4) If people insist on using drugs regardless of the law, why allow the industry to be controlled by criminals?

The illegal drugs trade is responsible for guerrilla warfare, human trafficking, murders, and funds a countless amount of human rights atrocities and further criminal activity. Surely, if drugs were legalised, these incidences and black trade wouldn’t be able to flourish?

This view fails to recognise the complexity of the issue. It neither addresses the risk factors which lead individuals to misuse drugs, nor the misery, cost and lost opportunities that dependence causes individuals, their families and the wider community. Decriminalisation would send the wrong public health message to the majority of people, who do not take drugs, with the potential risk of increased drug misuse and greater harm to society.

Decriminalisation would not eliminate the crime that is committed by organised career criminals involved in illicit drug supply – as the counterfeit and trafficking of alcohol and tobacco demonstrate. Criminals would simply find new ways to raise revenue from illicit drug supply.

We want to empower the public, and young people in particular, to make the right decisions. It is not necessarily the prohibition of drugs that creates these criminal activities and social harms, it is the demand for illicit drugs. This is why our Drug Strategy focuses on prevention and education to reduce demand and on reducing supply both here and from abroad.

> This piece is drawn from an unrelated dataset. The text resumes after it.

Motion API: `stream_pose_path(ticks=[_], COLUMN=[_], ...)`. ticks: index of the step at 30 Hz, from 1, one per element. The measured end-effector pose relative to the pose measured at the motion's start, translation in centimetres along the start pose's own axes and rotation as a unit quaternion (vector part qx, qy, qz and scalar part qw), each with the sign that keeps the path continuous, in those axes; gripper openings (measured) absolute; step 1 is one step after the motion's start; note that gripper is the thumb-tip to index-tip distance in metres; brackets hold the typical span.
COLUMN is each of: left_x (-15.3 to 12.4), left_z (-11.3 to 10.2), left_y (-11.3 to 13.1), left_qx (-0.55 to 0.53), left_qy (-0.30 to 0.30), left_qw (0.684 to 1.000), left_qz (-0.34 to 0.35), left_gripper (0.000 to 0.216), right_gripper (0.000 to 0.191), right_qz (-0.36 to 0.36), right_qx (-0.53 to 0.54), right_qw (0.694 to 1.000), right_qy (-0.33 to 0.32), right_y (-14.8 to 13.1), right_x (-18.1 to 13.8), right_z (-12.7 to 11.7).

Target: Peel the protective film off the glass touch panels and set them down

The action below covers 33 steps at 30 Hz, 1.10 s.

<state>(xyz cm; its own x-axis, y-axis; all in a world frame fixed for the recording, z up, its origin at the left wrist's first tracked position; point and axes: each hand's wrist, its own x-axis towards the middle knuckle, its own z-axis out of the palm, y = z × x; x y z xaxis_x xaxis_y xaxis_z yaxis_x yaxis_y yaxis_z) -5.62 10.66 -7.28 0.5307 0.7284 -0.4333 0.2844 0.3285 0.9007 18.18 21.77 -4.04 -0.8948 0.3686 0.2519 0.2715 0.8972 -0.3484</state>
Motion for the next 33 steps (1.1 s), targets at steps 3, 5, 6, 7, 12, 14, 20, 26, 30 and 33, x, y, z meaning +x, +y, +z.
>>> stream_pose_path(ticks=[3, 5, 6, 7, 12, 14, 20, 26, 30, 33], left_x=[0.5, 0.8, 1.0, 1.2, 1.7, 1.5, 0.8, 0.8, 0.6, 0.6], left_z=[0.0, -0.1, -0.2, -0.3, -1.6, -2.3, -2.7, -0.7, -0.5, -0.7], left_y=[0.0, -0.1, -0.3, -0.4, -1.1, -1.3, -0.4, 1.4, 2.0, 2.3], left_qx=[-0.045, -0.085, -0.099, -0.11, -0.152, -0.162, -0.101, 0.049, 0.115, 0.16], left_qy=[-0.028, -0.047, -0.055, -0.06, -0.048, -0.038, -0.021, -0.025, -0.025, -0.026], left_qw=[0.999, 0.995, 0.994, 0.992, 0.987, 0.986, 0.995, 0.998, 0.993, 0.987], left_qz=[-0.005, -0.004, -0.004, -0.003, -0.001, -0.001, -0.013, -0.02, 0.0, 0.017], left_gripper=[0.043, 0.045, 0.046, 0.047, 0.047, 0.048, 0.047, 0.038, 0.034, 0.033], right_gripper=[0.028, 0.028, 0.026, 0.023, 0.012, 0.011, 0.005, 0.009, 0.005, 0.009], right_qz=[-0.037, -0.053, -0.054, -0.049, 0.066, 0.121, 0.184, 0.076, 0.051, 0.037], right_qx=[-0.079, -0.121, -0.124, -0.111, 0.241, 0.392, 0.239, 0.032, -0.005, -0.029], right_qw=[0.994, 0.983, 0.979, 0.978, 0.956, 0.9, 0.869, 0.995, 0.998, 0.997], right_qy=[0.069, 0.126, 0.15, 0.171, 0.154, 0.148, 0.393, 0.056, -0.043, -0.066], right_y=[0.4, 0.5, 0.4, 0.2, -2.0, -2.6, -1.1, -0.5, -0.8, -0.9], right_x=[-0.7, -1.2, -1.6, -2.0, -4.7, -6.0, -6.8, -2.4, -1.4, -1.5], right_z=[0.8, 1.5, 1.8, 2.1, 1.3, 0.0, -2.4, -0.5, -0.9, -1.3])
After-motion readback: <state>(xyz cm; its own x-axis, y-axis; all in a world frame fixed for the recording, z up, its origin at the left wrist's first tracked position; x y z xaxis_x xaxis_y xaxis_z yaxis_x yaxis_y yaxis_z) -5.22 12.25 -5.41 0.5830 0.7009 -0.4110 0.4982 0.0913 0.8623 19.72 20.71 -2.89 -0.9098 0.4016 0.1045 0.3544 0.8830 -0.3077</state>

We are not just talking about the UK’s demand for illicit drugs but the bloodshed, corruption and instability the drugs trade causes across the world. We have a shared international responsibility as individuals and as a country to prevent these harms.

5) Does criminalising illegal drugs not also criminalise the thousands of young people who regularly take them and don’t commit any further criminal activity? Surely making them illegal also just makes them more alluring?

Young people’s drug use is a distinct problem. The majority of young people do not use drugs and most of those that do, are not dependent. But drug and alcohol misuse can have a major impact on young people’s education, their health, their families and their long-term chances in life. All young people need to be well educated on the harms caused by drugs and alcohol so they have the confidence to choose not to use them.

Last December, the Government published the new Drug Strategy – ‘Reducing Demand, Restricting Supply, Building Recovery’. The strategy clearly sets out the Government ambition to prevent people from starting to use drugs and the need to make sure that young people are aware of the consequences of drug use and are able to make healthy and responsible choices concerning drugs. Through effective education and through providing credible, accurate advice we must make sure that they are fully aware of the harm that drugs can cause and, like most young people, decide not to use them at all.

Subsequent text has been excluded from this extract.